How we went about the modelling

We created this machine learning model using the Intergovernmental Panel on Climate Change (IPCC)’s Shared Socioeconomic Pathways (SSPs) which address the potential challenges for climate mitigation and adaptation, and the Representative Concentration Pathways (RCPs), which are centred on a metric known as ‘radiative forcing’: a measure of how much energy is retained in the atmosphere due to the greenhouse effect.

The five Shared Socioeconomic Pathways (SSPs) and seven Representative Concentration Pathways (RCPs) together form scenarios that match socioeconomic conditions with greenhouse gas emissions. From these, we derived four baseline scenarios offering a practical and comprehensive range of possibilities and used these model-projected changes in the incidence of conflict and numbers of people displaced until 2100. We used this data to create the four comprehensive models of projected changes in total humanitarian need.

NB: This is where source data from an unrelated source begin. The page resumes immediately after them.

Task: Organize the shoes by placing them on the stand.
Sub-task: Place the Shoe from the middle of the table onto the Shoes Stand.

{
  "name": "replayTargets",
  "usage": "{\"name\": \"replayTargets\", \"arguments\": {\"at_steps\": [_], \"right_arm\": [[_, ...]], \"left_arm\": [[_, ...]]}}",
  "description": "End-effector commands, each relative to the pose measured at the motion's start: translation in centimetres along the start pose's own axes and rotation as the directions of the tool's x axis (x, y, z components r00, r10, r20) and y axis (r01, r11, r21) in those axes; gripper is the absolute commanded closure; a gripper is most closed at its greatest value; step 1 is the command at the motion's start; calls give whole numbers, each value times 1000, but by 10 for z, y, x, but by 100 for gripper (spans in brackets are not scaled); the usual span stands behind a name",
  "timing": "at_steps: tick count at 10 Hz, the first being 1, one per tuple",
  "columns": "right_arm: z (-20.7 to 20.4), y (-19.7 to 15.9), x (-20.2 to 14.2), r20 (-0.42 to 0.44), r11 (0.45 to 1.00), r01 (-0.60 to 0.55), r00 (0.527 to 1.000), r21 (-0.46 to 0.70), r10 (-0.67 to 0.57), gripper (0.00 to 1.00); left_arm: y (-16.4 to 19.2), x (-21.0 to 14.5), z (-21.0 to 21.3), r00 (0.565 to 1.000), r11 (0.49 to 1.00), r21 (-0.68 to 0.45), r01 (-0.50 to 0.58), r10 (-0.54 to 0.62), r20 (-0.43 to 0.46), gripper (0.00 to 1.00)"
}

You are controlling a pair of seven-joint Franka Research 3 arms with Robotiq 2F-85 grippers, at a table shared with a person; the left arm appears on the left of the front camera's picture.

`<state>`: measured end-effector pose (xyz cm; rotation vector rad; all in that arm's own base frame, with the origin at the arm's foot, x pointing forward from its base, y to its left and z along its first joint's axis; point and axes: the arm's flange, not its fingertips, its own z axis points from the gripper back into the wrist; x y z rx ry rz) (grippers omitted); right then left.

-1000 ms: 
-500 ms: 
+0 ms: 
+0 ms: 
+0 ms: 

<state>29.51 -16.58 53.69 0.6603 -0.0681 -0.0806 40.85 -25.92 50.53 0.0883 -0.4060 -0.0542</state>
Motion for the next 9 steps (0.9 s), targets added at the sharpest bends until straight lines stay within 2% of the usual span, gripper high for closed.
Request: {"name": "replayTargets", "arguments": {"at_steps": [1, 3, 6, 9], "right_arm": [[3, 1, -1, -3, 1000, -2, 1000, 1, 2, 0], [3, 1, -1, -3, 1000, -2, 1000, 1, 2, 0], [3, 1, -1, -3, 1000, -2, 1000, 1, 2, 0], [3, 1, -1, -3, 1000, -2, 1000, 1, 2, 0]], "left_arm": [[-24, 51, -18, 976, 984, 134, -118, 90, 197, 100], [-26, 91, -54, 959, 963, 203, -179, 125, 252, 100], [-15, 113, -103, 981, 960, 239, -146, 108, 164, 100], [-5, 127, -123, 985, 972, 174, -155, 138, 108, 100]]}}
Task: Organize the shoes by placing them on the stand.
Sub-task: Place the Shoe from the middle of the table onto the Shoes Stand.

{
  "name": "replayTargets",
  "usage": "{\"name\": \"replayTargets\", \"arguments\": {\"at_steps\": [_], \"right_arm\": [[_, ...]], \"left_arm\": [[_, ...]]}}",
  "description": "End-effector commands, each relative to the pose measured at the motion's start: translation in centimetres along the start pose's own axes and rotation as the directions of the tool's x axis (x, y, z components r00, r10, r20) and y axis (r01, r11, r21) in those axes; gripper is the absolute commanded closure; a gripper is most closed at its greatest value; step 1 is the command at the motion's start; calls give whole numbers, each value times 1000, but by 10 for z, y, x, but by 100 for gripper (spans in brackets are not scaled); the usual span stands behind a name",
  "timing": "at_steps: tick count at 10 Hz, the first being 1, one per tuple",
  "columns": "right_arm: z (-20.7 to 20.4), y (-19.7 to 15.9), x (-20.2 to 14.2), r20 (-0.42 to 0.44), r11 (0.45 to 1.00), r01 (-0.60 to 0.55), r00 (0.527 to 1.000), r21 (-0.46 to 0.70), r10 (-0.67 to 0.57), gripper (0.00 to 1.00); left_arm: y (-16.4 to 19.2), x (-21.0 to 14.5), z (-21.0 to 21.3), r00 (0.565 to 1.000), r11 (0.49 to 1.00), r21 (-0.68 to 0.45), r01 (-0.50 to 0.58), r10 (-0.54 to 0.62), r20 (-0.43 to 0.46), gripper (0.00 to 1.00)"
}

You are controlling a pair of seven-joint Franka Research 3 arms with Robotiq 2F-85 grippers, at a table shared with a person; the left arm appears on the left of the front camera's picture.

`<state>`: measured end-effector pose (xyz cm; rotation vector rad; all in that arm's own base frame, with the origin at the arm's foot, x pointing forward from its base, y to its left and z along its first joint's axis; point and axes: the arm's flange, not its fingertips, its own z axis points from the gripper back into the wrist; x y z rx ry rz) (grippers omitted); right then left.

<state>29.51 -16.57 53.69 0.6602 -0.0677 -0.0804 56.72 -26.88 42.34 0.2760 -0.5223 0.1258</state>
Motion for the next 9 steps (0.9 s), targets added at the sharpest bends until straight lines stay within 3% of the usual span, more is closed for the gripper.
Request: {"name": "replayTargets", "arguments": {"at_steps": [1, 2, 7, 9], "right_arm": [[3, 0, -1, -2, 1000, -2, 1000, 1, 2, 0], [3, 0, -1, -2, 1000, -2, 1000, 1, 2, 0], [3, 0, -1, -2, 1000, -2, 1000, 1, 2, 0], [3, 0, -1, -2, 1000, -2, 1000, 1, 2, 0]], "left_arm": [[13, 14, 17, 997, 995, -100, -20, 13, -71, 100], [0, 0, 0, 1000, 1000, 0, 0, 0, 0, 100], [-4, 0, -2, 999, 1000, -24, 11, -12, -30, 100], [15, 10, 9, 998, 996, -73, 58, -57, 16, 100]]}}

While we tested several types of machine learning including random forest , gradient boosting , and support vector machines , a transformer was found to achieve the highest accuracy rate in fitting historical data. Machine-learning models do require larger amounts of data for training and some of this data can be procedurally generated by systematically joining adjacent countries into ‘mini-regions’. Furthermore, model hyperparameters can be tuned to better account for causal complexity: while our transformer model was able to predict simple relationships with 80%+ accuracy through 8 dimensional embeddings and a transformer depth of 1, more complex relationships were better estimated with 32 dimensional embeddings and a transformer depth of 4.